I'm sure this subject has been discussed here before, but oh well, here goes...my boyfriend said if he gets married again that he would definitely have to get a pre-nup; this is because he was pretty screwed over by his divorce. Her only main reason for leaving was that she wasn't "attracted" to him anymore and he wasn't "christian" enough for her. But when she left, she took the entire contents of the house, even a washer and dryer that techinically did not even belong to her, because Marty's mother bought them for him....she took all silverware and left him with 1 fork...all dishes...all pictures...not to mention thousands of $ out of their joint savings account.

 

He and I are thinking we want to get married eventually, and he definitely wants to be married and have a family in general, even after what he went through. When he said he would have to get a pre-nup, I told him I understand and it's totally fine, considering what the Ex did to him. However, he also says that he doesn't believe in divorce, and marriage "is for life", and he would not leave his wife under any circumstances what so ever. So basically, he wants a pre-nup because he doesn't entirely trust me? Yet, he wants to marry me?
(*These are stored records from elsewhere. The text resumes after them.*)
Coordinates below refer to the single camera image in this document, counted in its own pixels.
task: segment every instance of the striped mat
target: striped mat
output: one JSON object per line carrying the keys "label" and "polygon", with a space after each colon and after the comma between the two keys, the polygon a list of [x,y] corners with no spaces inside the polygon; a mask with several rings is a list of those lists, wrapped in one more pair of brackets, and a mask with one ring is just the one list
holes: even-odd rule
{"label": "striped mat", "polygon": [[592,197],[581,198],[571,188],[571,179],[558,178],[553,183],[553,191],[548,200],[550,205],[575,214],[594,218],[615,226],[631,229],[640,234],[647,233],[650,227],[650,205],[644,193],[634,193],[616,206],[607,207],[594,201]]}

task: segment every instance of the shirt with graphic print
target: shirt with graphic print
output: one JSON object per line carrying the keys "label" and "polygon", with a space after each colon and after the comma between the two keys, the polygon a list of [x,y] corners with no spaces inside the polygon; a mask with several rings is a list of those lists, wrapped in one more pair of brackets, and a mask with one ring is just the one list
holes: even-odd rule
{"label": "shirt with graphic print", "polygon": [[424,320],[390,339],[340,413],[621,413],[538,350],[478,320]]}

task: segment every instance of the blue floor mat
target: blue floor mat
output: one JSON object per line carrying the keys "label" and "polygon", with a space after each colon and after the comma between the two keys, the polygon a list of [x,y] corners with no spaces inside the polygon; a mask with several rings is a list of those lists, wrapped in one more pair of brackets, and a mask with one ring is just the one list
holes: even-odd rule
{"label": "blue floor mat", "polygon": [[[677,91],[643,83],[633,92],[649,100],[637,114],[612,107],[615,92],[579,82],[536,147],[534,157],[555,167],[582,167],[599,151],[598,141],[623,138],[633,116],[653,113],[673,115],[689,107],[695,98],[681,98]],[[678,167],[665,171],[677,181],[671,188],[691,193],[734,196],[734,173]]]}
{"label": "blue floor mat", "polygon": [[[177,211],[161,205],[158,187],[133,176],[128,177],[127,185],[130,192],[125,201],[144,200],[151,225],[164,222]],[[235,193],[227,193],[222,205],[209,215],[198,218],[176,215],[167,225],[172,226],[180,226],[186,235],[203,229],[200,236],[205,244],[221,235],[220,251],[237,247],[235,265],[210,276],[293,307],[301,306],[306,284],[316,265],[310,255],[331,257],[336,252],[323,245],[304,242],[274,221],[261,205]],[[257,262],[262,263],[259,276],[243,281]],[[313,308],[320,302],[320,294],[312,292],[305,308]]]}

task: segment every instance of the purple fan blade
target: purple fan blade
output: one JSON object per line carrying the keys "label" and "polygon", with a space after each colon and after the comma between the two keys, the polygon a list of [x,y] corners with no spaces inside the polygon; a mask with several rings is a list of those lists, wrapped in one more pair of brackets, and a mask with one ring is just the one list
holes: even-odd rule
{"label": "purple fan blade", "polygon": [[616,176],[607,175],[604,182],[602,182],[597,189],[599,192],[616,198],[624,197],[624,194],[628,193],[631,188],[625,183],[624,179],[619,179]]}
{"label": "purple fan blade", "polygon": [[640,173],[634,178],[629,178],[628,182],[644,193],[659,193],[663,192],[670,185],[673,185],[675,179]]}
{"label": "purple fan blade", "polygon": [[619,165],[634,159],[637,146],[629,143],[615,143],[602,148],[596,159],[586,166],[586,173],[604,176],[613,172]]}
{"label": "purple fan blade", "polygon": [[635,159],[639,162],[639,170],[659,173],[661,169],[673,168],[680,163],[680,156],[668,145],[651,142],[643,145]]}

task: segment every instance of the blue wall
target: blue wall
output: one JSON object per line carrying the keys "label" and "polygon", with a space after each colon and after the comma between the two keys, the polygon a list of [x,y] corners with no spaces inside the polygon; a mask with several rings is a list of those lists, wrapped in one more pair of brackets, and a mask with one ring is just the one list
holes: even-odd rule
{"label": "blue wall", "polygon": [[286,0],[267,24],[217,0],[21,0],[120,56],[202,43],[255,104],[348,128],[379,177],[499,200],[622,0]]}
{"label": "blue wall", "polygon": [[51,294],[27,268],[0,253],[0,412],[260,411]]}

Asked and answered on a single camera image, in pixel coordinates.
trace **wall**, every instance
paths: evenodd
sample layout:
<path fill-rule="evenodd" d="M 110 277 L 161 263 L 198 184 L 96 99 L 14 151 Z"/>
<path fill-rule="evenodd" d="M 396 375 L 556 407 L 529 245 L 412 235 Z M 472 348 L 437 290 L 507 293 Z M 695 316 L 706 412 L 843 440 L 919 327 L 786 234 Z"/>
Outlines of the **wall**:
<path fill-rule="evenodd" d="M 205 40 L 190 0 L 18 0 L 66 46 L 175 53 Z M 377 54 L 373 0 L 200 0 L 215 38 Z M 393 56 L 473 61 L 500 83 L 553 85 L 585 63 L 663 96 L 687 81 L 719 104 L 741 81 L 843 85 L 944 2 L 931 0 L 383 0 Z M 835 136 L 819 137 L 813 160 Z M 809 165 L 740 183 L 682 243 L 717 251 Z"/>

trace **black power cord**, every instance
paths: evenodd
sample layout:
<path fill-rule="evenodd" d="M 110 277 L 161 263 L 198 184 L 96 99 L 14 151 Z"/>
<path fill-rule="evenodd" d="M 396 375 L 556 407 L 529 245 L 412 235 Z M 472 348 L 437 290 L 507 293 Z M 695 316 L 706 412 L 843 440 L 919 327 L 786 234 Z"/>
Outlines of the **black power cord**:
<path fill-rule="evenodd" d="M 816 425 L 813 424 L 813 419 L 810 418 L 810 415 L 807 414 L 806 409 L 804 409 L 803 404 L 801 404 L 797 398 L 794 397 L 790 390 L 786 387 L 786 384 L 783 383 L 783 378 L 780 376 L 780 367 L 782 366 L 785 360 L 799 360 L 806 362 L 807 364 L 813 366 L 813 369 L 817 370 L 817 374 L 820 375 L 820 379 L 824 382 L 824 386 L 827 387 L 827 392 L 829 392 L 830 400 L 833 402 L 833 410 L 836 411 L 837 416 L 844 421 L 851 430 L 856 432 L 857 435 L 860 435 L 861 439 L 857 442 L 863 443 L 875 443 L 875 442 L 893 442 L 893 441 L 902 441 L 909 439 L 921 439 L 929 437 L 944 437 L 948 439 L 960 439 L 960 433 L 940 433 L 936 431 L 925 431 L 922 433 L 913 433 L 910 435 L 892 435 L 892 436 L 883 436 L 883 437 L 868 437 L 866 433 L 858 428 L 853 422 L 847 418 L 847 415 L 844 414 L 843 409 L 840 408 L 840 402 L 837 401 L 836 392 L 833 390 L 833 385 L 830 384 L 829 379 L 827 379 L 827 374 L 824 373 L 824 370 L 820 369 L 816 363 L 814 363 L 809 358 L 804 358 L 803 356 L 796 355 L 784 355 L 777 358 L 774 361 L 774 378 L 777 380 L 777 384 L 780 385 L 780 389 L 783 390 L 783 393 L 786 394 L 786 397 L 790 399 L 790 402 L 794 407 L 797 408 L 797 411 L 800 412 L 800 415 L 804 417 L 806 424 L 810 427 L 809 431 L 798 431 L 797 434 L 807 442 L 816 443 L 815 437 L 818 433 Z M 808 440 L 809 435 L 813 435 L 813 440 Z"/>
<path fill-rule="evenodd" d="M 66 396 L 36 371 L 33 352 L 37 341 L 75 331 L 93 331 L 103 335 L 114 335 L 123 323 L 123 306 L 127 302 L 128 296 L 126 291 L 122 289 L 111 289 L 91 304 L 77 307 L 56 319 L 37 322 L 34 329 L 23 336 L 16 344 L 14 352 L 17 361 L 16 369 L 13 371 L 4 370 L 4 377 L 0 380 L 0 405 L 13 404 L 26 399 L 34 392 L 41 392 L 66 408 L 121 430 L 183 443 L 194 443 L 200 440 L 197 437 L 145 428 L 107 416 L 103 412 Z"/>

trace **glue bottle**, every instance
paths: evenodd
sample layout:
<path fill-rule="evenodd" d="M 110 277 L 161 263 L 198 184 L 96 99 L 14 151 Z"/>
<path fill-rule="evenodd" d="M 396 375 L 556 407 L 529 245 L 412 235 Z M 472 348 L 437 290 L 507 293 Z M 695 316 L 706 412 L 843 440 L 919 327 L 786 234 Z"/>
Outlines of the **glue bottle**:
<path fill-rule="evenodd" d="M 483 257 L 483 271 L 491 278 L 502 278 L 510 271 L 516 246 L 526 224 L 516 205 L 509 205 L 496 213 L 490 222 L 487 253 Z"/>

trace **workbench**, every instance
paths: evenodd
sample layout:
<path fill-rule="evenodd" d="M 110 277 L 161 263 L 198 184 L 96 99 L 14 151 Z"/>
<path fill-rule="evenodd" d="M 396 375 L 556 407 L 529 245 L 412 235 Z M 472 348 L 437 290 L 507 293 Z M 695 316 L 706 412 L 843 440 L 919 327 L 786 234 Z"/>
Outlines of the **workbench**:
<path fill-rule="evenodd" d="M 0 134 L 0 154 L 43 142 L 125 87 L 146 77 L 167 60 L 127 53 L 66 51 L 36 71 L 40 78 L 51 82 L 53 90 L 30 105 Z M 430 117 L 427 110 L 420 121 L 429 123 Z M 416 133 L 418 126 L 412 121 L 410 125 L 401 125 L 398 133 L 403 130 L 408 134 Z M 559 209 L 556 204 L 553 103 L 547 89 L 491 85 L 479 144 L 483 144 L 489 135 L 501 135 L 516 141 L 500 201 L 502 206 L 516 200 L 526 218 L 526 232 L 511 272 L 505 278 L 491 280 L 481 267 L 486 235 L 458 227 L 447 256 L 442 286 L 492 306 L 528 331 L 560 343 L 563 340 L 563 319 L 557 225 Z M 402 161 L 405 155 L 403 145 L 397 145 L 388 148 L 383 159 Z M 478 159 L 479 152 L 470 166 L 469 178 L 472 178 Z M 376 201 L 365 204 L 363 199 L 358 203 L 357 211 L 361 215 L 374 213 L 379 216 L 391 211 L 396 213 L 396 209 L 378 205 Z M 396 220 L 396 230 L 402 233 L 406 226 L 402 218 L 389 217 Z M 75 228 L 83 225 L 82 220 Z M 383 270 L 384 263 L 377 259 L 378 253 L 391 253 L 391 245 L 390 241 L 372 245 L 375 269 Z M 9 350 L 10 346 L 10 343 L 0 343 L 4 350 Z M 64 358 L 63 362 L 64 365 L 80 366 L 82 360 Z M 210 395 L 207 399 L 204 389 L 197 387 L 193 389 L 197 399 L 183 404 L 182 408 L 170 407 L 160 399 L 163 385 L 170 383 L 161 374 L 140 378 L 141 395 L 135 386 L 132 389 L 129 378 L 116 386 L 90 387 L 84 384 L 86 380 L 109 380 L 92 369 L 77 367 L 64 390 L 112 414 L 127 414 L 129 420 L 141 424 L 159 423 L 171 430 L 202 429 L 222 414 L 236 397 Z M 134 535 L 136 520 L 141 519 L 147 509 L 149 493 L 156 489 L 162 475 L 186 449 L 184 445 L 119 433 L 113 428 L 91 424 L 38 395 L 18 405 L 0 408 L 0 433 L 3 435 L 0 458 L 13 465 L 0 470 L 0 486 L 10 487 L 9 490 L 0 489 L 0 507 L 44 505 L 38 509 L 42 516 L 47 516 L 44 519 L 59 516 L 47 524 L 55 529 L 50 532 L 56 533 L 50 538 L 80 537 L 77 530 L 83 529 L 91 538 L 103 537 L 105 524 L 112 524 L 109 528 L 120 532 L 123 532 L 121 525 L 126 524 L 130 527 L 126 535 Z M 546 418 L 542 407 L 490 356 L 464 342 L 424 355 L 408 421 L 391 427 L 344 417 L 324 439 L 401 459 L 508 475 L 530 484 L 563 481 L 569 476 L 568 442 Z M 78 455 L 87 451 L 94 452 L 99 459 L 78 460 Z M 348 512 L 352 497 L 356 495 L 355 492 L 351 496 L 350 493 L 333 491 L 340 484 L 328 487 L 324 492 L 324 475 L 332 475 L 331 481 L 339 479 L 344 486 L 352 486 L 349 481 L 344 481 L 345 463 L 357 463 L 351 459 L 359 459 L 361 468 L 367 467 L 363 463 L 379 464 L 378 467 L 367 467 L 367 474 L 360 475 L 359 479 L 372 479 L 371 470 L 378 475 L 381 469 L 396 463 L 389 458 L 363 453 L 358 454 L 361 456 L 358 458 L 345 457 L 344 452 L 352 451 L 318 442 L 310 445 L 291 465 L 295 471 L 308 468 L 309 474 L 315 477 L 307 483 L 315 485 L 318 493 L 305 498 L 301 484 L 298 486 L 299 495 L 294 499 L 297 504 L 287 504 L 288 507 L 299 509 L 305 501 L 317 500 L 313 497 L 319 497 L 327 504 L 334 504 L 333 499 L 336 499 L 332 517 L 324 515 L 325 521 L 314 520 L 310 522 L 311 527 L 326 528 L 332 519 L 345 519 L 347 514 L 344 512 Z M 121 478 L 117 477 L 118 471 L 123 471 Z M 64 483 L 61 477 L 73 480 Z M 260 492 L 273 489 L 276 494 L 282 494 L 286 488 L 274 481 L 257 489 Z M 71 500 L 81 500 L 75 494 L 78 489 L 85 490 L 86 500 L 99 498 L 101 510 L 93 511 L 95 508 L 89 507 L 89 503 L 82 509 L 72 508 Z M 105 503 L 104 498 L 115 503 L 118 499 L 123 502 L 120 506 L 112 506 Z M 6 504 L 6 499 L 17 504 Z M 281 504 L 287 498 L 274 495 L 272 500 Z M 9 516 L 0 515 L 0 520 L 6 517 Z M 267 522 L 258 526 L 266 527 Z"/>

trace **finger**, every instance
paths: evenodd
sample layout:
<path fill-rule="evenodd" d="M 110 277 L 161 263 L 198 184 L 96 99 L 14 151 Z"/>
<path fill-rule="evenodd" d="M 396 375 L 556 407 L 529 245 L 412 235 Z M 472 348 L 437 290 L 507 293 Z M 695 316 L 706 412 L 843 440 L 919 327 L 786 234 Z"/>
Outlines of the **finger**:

Is something about this contradicting?

 

Is a Pre-nup basically saying "We're getting married but we don't really know if we'll want to stay married"?...

 

Asking for a pre-nup is acknowledging the reality that neither partner in marriage, particularly females, has any say in the matter if their partner wants a divorce. The man may believe in "marriage is forever", he realizes that his future wife may not share his committment.

 

Personally, If I marry again, I will probably as for a pre-nup, and I certainly wouldn't refuse to sign one if a woman asked for one from me. I'm 57 and I've "bounced back" half way from one divorce, I don't know whether I have it in me to "bounce" back again.

 

In fact, that's a great idea.. why not have both parties sign dueling pre-nups?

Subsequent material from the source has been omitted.